LOS ANGELES (Hollywood Reporter) - When it comes to "Monk", the series about a germ-obsessed detective, I've got to come clean. Upon its premiere, I expressed some misgivings. Mostly, these were about the plot in the opener, which I considered weak, and about Adrian Monk's neuroses, which I found at times to be annoying. One year and two Golden Globes later, "Monk" has proved tobe a winner for USA Network as well as ABC, which reran the episodes, a novel but effective arrangement. As for me, while I still think the pilot story left room for improvement, I also think that improvement is evident in the second-season premiere, a first-rate baffler that will have you going until the very last moments.
I'm also ready to concede that, after a while, Monk's neuroses are more endearing than annoying. This is thanks in large part to the sensitive portrayal of this melancholy detective by Tony Shalhoub (news), who pours his heart and soul into the role.
Sometimes, as in the opener, when Monk is walking down a stone pathway at a high school campus, doing his utmost not to step on any cement between the stones, his obsession makes for truly inspired comedy. At other times, as when he painstakingly centers each and every chess piece on the board, it can still be tiresome. Overall, though, the novel situations that test Monk's phobias are not only an important aspect of his character but an element in the storytelling that viewers have come to anticipate and relish.
In the second-season opener, written by
David Breckman, Monk is called upon to investigate the death of an English
teacher who apparently leaped from the clock tower. In mere minutes, Monk
concludes that this was no suicide and that the murderer was a science
teacher, played by guest star Andrew McCarthy (news) with oily charm. The
problem is that the
science teacher was in his class monitoring an exam at the time the teacher fell to her death. Except for a few over-the-top scenes with the athletic coach, this is one very clever story.
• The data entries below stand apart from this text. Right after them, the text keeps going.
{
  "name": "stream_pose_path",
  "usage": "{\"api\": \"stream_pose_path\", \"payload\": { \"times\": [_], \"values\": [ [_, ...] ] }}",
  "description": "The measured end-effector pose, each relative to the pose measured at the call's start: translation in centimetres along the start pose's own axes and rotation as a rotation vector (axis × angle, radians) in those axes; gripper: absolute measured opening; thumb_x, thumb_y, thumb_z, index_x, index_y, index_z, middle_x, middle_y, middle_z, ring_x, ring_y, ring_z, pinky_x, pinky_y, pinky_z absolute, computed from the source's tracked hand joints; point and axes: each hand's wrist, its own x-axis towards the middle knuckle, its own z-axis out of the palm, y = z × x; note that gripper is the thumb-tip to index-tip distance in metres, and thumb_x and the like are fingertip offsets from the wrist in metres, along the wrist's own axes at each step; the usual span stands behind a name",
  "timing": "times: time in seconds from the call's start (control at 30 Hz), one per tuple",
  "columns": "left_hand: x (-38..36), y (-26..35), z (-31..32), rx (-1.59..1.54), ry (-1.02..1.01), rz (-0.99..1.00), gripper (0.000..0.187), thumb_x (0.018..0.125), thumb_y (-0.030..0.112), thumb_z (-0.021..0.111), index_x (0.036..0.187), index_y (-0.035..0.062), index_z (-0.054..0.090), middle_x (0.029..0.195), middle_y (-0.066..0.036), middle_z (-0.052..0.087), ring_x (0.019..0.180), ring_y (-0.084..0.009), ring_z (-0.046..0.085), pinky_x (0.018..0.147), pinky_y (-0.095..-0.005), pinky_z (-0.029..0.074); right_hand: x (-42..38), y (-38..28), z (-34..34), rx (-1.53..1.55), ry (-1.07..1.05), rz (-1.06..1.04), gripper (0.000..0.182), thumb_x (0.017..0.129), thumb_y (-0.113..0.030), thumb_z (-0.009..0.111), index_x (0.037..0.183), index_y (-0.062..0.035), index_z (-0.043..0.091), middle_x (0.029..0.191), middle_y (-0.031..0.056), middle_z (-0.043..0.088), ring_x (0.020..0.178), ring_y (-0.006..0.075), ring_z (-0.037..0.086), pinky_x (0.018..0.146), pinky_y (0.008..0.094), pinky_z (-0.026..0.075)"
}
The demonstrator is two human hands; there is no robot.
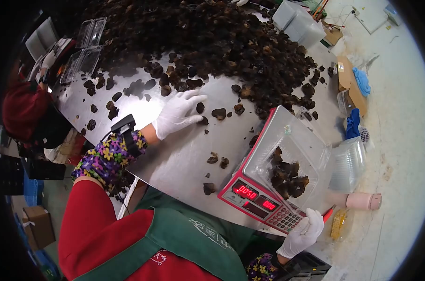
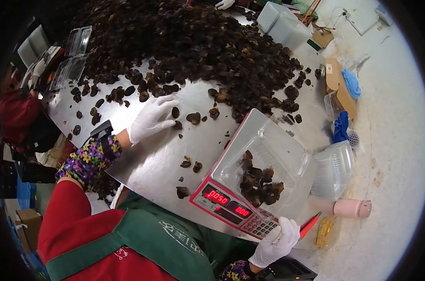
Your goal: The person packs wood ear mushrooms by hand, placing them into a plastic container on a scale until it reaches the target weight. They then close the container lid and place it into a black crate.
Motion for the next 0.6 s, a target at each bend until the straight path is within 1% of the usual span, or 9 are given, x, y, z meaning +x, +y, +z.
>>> {"api": "stream_pose_path", "payload": {
  "times": [0.1,0.13,0.17,0.23,0.3,0.37,0.5,0.53,0.6],
  "values": [
    [0.4,-1.3,1.2,0.018,-0.121,0.176,0.045,0.088,0.028,0.073,0.13,0.0135,0.064,0.131,-0.015,0.06,0.116,-0.0347,0.057,0.097,-0.0424,0.048,-0.1,-0.5,-0.2,0.01,-0.002,0.008,0.019,0.099,-0.013,0.06,0.113,-0.0018,0.067,0.107,0.0143,0.066,0.107,0.0357,0.059,0.105,0.0496,0.042],
    [0.6,-1.5,1.1,-0.014,-0.294,0.121,0.035,0.089,0.023,0.072,0.122,0.0113,0.066,0.127,-0.014,0.061,0.116,-0.0326,0.057,0.098,-0.0441,0.046,-0.1,-0.7,-0.3,0.02,0.002,0.019,0.019,0.098,-0.012,0.06,0.113,-0.0018,0.067,0.107,0.0142,0.066,0.107,0.0356,0.06,0.104,0.0496,0.042],
    [0.6,-1.9,1.3,-0.021,-0.295,0.124,0.035,0.089,0.023,0.072,0.122,0.0113,0.066,0.127,-0.014,0.061,0.116,-0.0326,0.057,0.098,-0.0441,0.046,-0.2,-0.9,-0.4,0.028,0.008,0.032,0.019,0.098,-0.011,0.06,0.113,-0.0017,0.067,0.107,0.0142,0.066,0.107,0.0354,0.06,0.104,0.0496,0.043],
    [0.8,-2.3,1.7,-0.087,-0.342,0.01,0.029,0.089,0.021,0.071,0.115,0.0096,0.065,0.111,-0.015,0.062,0.109,-0.0343,0.059,0.091,-0.0423,0.05,-0.2,-0.8,-0.6,0.023,0.006,0.02,0.019,0.097,-0.01,0.059,0.113,-0.0015,0.067,0.107,0.0142,0.066,0.106,0.0353,0.06,0.104,0.0495,0.043],
    [1.1,-1.8,2.8,-0.185,-0.263,-0.065,0.021,0.089,0.016,0.069,0.108,0.0095,0.065,0.101,-0.014,0.06,0.104,-0.0343,0.059,0.089,-0.0426,0.05,-0.3,-1.0,-0.6,0.02,-0.005,0.012,0.019,0.097,-0.009,0.059,0.113,-0.0012,0.067,0.106,0.0143,0.066,0.106,0.0352,0.06,0.103,0.0493,0.043],
    [1.9,-1.6,4.5,-0.318,-0.05,0.038,0.022,0.089,0.016,0.068,0.11,0.0093,0.065,0.101,-0.014,0.06,0.102,-0.0349,0.059,0.088,-0.0431,0.05,0.2,-1.3,-0.4,0.025,-0.014,-0.018,0.019,0.096,-0.008,0.059,0.112,-0.0007,0.067,0.106,0.0141,0.066,0.105,0.035,0.06,0.103,0.0492,0.043],
    [3.2,0.9,4.8,-0.116,-0.247,0.201,0.028,0.087,0.013,0.069,0.114,0.0086,0.064,0.104,-0.014,0.059,0.101,-0.0341,0.059,0.088,-0.0389,0.05,1.1,-2.3,-0.3,0.065,0.011,-0.03,0.018,0.097,-0.009,0.059,0.111,-0.0012,0.067,0.105,0.0127,0.067,0.104,0.034,0.06,0.103,0.0499,0.043],
    [3.1,0.5,5.5,-0.027,-0.139,0.286,0.02,0.087,0.014,0.068,0.106,0.0073,0.063,0.103,-0.015,0.059,0.097,-0.0343,0.06,0.084,-0.0406,0.051,1.2,-2.3,-0.4,0.062,0.016,-0.031,0.018,0.097,-0.009,0.059,0.111,-0.0012,0.067,0.105,0.0127,0.067,0.104,0.034,0.06,0.103,0.0499,0.043],
    [3.0,-0.4,5.6,-0.019,-0.15,0.237,0.016,0.088,0.015,0.067,0.1,0.0065,0.06,0.1,-0.015,0.058,0.094,-0.0346,0.06,0.081,-0.0421,0.051,1.0,-2.0,-0.6,0.018,0.019,-0.043,0.018,0.097,-0.01,0.059,0.11,-0.0014,0.068,0.104,0.0123,0.067,0.103,0.0337,0.061,0.103,0.0502,0.044]
  ]
}}
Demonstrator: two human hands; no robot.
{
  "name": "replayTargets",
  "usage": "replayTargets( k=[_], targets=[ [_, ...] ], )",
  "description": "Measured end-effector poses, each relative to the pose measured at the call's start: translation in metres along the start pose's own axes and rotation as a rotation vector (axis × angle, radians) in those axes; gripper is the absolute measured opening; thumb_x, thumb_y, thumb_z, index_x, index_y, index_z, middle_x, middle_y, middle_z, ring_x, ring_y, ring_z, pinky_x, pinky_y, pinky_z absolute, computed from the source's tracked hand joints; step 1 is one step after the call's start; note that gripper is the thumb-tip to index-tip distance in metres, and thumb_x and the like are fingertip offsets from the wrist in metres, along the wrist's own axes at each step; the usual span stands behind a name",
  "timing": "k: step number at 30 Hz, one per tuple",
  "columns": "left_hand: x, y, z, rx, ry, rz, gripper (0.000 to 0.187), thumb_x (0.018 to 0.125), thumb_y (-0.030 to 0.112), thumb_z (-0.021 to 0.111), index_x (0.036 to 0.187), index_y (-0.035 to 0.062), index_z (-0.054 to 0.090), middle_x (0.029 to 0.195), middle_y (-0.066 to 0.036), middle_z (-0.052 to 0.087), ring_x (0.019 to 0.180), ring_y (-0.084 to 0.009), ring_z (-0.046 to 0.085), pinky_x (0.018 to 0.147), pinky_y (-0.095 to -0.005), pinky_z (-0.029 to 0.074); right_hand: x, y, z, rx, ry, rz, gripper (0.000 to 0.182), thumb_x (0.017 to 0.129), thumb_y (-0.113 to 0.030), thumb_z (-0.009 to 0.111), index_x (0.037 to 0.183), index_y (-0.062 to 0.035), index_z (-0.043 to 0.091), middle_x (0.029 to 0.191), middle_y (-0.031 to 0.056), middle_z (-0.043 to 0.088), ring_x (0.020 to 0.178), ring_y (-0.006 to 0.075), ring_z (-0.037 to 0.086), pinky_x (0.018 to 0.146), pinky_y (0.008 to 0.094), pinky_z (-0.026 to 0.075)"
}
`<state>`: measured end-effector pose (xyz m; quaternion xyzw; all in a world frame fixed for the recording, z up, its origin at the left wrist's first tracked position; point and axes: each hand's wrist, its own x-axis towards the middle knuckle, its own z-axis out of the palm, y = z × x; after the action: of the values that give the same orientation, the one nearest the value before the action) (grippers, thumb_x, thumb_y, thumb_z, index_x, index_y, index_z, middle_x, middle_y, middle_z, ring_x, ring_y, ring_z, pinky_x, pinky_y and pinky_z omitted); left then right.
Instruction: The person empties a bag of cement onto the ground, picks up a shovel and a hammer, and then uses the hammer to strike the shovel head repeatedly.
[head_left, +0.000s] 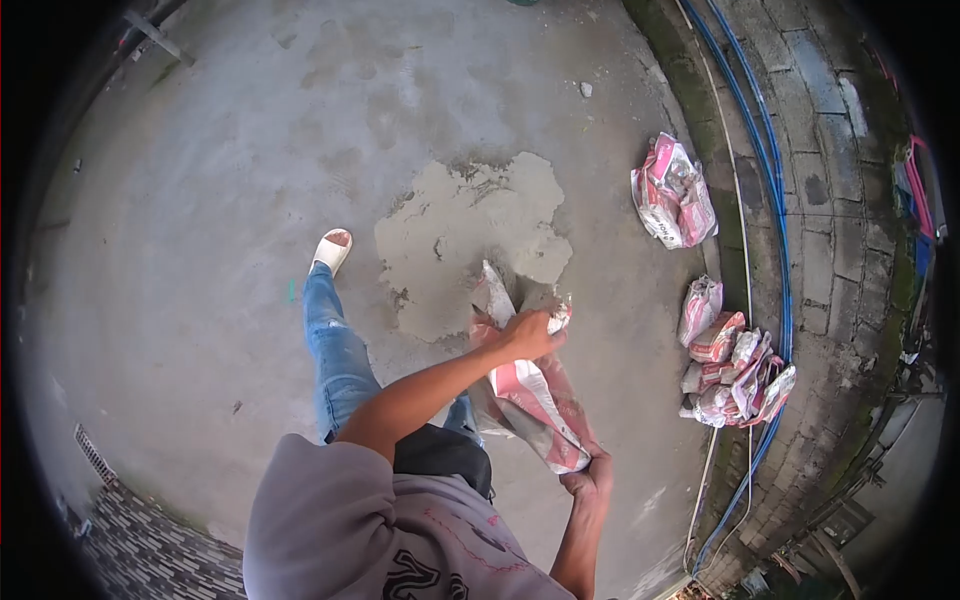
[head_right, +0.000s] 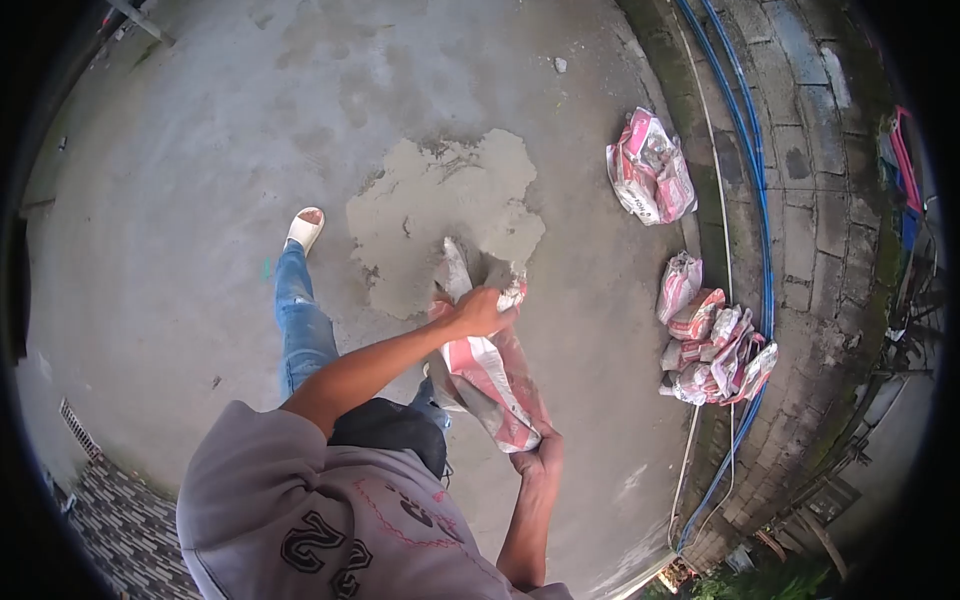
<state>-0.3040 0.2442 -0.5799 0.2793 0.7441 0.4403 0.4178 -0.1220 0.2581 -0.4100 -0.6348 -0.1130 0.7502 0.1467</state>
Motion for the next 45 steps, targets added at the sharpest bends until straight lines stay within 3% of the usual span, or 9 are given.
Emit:
replayTargets(
  k=[6,10,18,22,26,36,38,40,45],
  targets=[
    [0.015,-0.011,-0.029,0.021,0.114,-0.034,0.042,0.068,0.035,0.057,0.071,-0.0073,0.059,0.064,-0.026,0.055,0.066,-0.0393,0.057,0.058,-0.0440,0.046,0.000,-0.002,0.000,0.024,0.001,-0.003,0.040,0.082,-0.003,0.037,0.121,0.0036,0.037,0.118,0.0216,0.046,0.102,0.0334,0.051,0.087,0.0457,0.043],
    [-0.015,0.023,-0.019,0.024,0.219,0.332,0.042,0.069,0.036,0.057,0.077,-0.0050,0.058,0.067,-0.025,0.057,0.072,-0.0391,0.057,0.066,-0.0440,0.045,-0.002,-0.005,0.004,0.024,0.009,-0.077,0.039,0.083,-0.005,0.036,0.121,0.0028,0.038,0.117,0.0223,0.046,0.101,0.0326,0.051,0.088,0.0466,0.042],
    [0.043,0.025,-0.036,0.048,0.114,0.096,0.041,0.067,0.036,0.057,0.077,-0.0044,0.057,0.072,-0.023,0.058,0.073,-0.0368,0.058,0.067,-0.0442,0.046,-0.008,-0.007,0.028,-0.039,-0.078,-0.076,0.039,0.083,-0.005,0.038,0.121,0.0019,0.039,0.119,0.0187,0.046,0.104,0.0292,0.051,0.090,0.0404,0.041],
    [0.017,0.025,-0.020,0.059,0.246,0.457,0.050,0.068,0.038,0.058,0.087,-0.0082,0.058,0.070,-0.025,0.058,0.074,-0.0402,0.058,0.069,-0.0423,0.046,-0.004,-0.006,0.024,-0.004,-0.091,-0.080,0.039,0.083,-0.004,0.039,0.121,0.0031,0.040,0.118,0.0193,0.047,0.103,0.0293,0.051,0.088,0.0407,0.043],
    [0.056,0.014,-0.039,0.085,0.072,0.069,0.041,0.067,0.035,0.059,0.078,-0.0047,0.057,0.075,-0.024,0.059,0.075,-0.0377,0.058,0.067,-0.0438,0.046,-0.011,-0.016,0.024,-0.007,-0.114,-0.071,0.039,0.083,-0.005,0.036,0.122,0.0027,0.038,0.120,0.0199,0.045,0.104,0.0302,0.050,0.088,0.0430,0.043],
    [0.040,0.067,-0.042,-0.021,0.095,0.185,0.041,0.069,0.036,0.058,0.067,-0.0055,0.057,0.068,-0.026,0.057,0.068,-0.0405,0.057,0.064,-0.0450,0.045,-0.010,-0.036,0.027,0.055,-0.109,-0.118,0.037,0.086,-0.008,0.037,0.121,0.0040,0.038,0.118,0.0210,0.046,0.103,0.0299,0.051,0.087,0.0440,0.043],
    [0.026,0.058,-0.031,0.005,0.300,0.467,0.041,0.069,0.035,0.057,0.065,-0.0057,0.057,0.066,-0.026,0.057,0.067,-0.0402,0.057,0.063,-0.0446,0.046,-0.013,-0.035,0.036,0.032,-0.051,-0.113,0.037,0.086,-0.008,0.037,0.121,0.0032,0.039,0.118,0.0198,0.046,0.102,0.0300,0.051,0.087,0.0432,0.043],
    [0.041,0.033,-0.029,0.072,0.160,0.087,0.041,0.069,0.036,0.056,0.069,-0.0046,0.059,0.067,-0.026,0.057,0.067,-0.0399,0.058,0.064,-0.0444,0.046,-0.019,-0.039,0.028,0.021,-0.102,-0.107,0.036,0.086,-0.006,0.036,0.120,0.0037,0.039,0.119,0.0205,0.045,0.103,0.0315,0.050,0.089,0.0430,0.043],
    [0.037,0.062,-0.040,0.029,0.315,0.316,0.042,0.070,0.039,0.055,0.064,-0.0026,0.059,0.064,-0.024,0.057,0.066,-0.0392,0.058,0.060,-0.0450,0.046,-0.011,-0.043,0.036,0.022,-0.092,-0.134,0.036,0.085,-0.007,0.036,0.120,0.0040,0.040,0.116,0.0200,0.048,0.101,0.0303,0.052,0.088,0.0429,0.043]
  ],
)
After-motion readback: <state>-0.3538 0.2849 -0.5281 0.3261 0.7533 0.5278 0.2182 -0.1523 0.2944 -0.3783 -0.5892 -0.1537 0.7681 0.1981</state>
Two-thirds of the other regulars, Capt. Leland Stottlemeyer (Ted Levine) and Lt. Randall Disher (Jason Gray-Stanford (news)), spend most of their screen time guessing what they might have overlooked that Monk hasn't. The other third, Sharona Fleming (Bitty Schram), Monk's "colleague/assistant," provides a needed energetic yin to Monk's subdued yang.
Director Randy Zisk, who also is co-executive producer, lets the story unfold at a nice pace but never allows it to eclipse the fascinating and quirky character of the hero.
Cast: Adrian Monk: Tony Shalhoub; Sharona Fleming: Bitty Schram; Capt. Leland Stottlemeyer: Ted Levine; Lt. Randall Disher: Jason Gray-Stanford; Benjy: Kane Ritchotte; Derek Philby: Andrew McCarthy; Beth Landow: Erica Yoder; Arleen Cassidy: Rosalind Chao; Iverson: Jamie McShane; Nick Patterson: David Rasche.
Credits: Executive producers: Andy Breckman, DavidHoberman, Tony Shalhoub; Co-executive producer/director: RandyZisk; Supervising producer: Fern Field; Producer: Philip M.Goldfarb; Co-producer: Tom Scharpling; Teleplay: David Breckman; Story: David Breckman, Rick Kronberg; Director of photography: Hugo P. Cortina; Production designer: Chuck Parker; Editor: Michael Matzdorff; Music: Jeff Beal; Set decorator: Cynthia Lewis; Casting: Liberman/Patton, Sandi Logan.
Copyright © 2003 Reuters Limited. All rights reserved.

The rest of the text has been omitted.